• TO DO
Since the listing below shows pictures, leave them out and write out exactly the lines from the line with "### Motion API" to the line with "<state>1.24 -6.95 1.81", both included, and no others.

• DATA TO USE
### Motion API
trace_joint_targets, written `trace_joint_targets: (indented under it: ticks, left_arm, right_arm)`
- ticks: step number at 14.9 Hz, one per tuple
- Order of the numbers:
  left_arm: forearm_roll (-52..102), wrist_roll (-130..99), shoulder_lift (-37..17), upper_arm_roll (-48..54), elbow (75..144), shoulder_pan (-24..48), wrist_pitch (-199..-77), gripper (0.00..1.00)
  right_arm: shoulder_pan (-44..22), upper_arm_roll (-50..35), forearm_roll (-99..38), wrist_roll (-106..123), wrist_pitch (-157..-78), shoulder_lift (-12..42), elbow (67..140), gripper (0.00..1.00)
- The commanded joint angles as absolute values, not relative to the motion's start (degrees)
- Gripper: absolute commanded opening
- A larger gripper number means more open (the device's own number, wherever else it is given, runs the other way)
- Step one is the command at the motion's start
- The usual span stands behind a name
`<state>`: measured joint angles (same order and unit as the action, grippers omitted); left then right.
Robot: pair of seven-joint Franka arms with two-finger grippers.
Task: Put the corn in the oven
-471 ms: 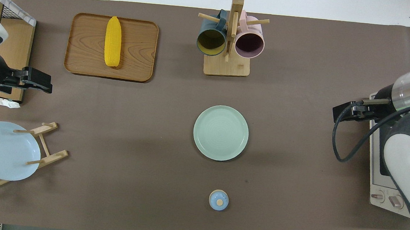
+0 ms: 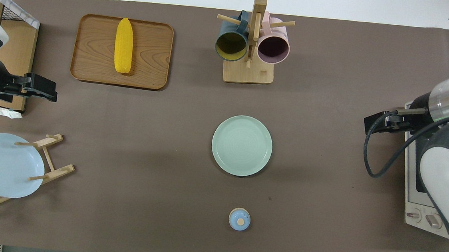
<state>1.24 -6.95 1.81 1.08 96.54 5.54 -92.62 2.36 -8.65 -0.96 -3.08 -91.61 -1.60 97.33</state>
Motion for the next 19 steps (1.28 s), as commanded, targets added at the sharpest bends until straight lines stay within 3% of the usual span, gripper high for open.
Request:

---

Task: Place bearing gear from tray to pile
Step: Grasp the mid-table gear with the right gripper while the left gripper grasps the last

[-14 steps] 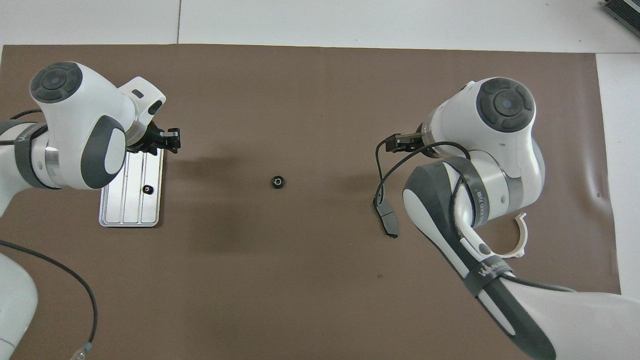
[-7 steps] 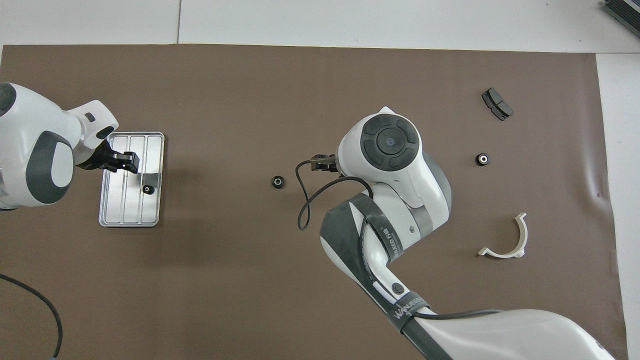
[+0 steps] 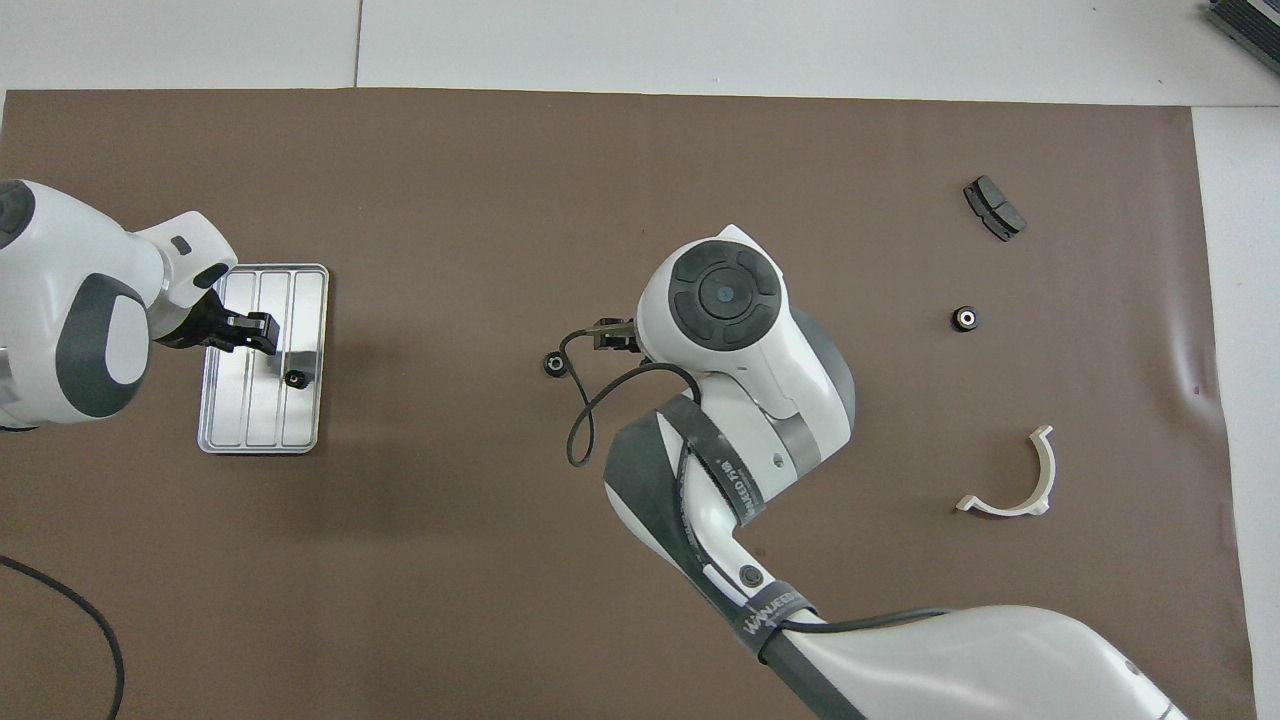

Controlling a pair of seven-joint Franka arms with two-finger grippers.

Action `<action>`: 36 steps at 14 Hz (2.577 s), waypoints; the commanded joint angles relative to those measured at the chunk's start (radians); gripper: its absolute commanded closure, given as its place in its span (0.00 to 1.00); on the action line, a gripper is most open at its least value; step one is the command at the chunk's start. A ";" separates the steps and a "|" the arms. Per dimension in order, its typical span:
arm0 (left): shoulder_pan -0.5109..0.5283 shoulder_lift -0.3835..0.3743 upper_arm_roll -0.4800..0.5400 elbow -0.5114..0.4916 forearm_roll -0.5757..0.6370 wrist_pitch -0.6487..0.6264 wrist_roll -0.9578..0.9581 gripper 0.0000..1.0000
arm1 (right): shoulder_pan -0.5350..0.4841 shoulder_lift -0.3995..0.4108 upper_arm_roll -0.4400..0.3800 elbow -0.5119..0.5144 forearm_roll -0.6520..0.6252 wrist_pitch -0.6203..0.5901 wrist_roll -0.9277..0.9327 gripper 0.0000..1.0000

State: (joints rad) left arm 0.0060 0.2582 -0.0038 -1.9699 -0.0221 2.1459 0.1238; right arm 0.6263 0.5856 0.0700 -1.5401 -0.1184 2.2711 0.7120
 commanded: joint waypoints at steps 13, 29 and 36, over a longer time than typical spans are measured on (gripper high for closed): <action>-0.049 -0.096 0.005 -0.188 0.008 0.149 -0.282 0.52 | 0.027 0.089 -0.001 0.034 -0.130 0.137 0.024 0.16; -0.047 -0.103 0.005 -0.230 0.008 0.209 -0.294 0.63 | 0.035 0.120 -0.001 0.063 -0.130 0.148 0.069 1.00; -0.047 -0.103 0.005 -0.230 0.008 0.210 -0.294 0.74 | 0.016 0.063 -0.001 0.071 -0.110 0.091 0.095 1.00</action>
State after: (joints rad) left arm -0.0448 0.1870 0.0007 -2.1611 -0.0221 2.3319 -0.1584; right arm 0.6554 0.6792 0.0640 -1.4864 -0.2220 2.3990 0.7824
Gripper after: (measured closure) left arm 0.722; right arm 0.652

• WRITTEN RESPONSE
### Motion API
trace_joint_targets, written `trace_joint_targets: (indented under it: ticks, left_arm, right_arm)`
- ticks: step number at 14.9 Hz, one per tuple
- Order of the numbers:
  left_arm: forearm_roll (-52..102), wrist_roll (-130..99), shoulder_lift (-37..17), upper_arm_roll (-48..54), elbow (75..144), shoulder_pan (-24..48), wrist_pitch (-199..-77), gripper (0.00..1.00)
  right_arm: shoulder_pan (-44..22), upper_arm_roll (-50..35), forearm_roll (-99..38), wrist_roll (-106..123), wrist_pitch (-157..-78), shoulder_lift (-12..42), elbow (67..140), gripper (0.00..1.00)
- The commanded joint angles as absolute values, not relative to the motion's start (degrees)
- Gripper: absolute commanded opening
- A larger gripper number means more open (the device's own number, wherever else it is given, runs the other way)
- Step one is the command at the motion's start
- The usual span stands behind a name
`<state>`: measured joint angles (same order and unit as the action, grippers omitted); left then right.
Robot: pair of seven-joint Franka arms with two-finger grippers.
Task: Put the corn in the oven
-471 ms: 
+0 ms: 
<state>1.24 -6.95 1.81 1.08 96.54 5.54 -92.62 2.36 -8.65 -0.96 -3.08 -91.61 -1.60 97.33</state>

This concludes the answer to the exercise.